On November 29, 2017, CCS medical staff allegedly submitted plaintiff's blood specimen to a lab "with no test indicated," delaying diagnosis and treatment. (Compl. at 43). The next day, plaintiff allegedly reported to another judge of this court that plaintiff had received inadequate medical treatment for hematuria. Upon returning to the Jail, Nurse Practitioner Uszynski tested plaintiff's urine and found no blood. Plaintiff alleges Uszynski falsified the test's results.
Around two weeks later, on December 14, 2017, plaintiff went to WMC for a urology appointment at which his urine tested positive for blood. A CCS medical record dated December 19, 2017, indicates a test for bloody urine came back positive.

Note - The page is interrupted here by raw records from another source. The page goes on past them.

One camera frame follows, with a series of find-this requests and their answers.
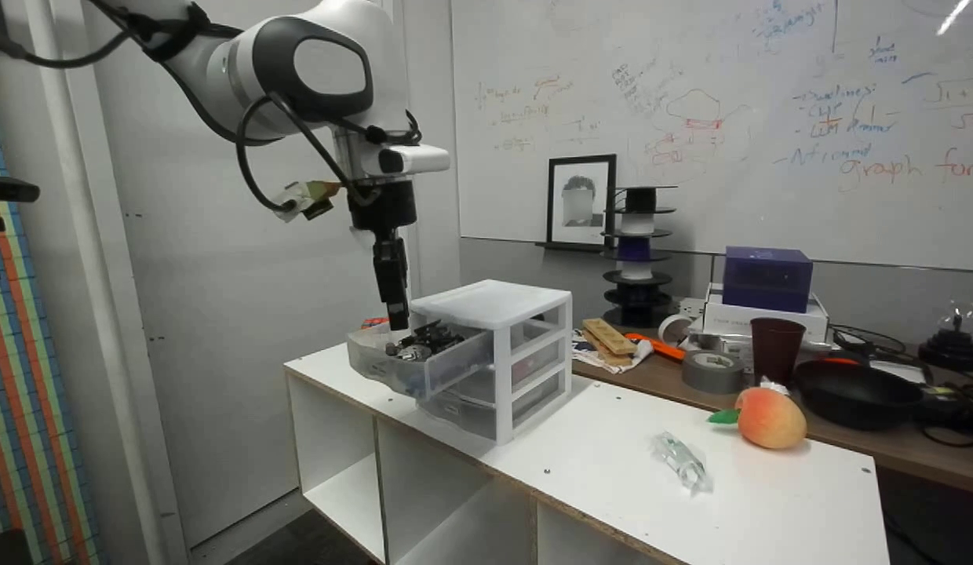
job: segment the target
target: whiteboard
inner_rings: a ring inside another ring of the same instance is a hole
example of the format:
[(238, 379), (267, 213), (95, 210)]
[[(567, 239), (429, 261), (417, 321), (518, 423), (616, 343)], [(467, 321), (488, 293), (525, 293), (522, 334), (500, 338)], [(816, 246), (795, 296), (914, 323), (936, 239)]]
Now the whiteboard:
[(453, 0), (461, 236), (547, 239), (551, 156), (667, 183), (665, 247), (973, 270), (973, 0)]

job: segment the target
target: picture frame
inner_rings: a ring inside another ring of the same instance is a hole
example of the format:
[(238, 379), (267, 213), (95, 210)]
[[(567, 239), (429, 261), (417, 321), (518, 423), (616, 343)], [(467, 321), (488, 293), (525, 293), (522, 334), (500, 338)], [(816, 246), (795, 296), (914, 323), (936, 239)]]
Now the picture frame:
[(616, 154), (548, 160), (547, 247), (611, 247)]

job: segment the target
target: white table
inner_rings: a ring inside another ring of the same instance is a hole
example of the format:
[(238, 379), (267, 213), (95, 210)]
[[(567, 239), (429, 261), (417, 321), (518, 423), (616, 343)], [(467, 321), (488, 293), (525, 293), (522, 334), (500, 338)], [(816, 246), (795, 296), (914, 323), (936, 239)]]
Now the white table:
[[(353, 375), (344, 346), (284, 375), (301, 494), (378, 563), (887, 563), (860, 451), (758, 451), (707, 410), (590, 379), (544, 423), (488, 444)], [(703, 455), (711, 494), (678, 483), (655, 433)]]

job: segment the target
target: peach
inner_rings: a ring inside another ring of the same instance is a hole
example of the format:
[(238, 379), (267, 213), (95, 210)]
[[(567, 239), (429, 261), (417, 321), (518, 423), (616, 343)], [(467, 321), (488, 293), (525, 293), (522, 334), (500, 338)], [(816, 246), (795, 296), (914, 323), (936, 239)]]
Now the peach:
[(763, 385), (744, 391), (736, 410), (736, 433), (758, 450), (784, 451), (807, 437), (802, 410), (784, 394)]

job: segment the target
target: striped curtain
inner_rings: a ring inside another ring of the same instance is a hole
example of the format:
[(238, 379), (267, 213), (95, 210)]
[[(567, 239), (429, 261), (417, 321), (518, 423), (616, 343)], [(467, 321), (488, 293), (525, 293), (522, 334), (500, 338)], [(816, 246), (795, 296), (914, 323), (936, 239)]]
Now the striped curtain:
[(23, 531), (31, 563), (99, 563), (18, 205), (0, 205), (0, 219), (0, 533)]

On December 19, 2017, plaintiff alleges Arancherill told plaintiff he had tested positive for bladder cancer. (
Plaintiff claims he tested negative for bladder cancer before arriving at the Jail, and that defendants' failure to provide prompt treatment caused his bladder cancer.
After his cancer diagnosis, plaintiff underwent a cystoscopy on January 18, 2018; another cystoscopy on February 20, 2018; and a bladder biopsy on March 12, 2018. To perform the biopsy, a WMC doctor allegedly inserted a Foley catheter that was supposed to be removed three days later. Plaintiff alleges he told several CCS staff members his catheter was to be removed on March 15, 2018, and a CCS medical record notes the catheter was supposed to be removed on that day. On March 15, plaintiff saw CCS staff who noted the catheter remained in place; however, the catheter was not removed until March 24, 2018—"9 days after [the] due date"— when plaintiff showed a CCS nurse WMC medical records noting the catheter's intended date of removal. (Compl. at 61).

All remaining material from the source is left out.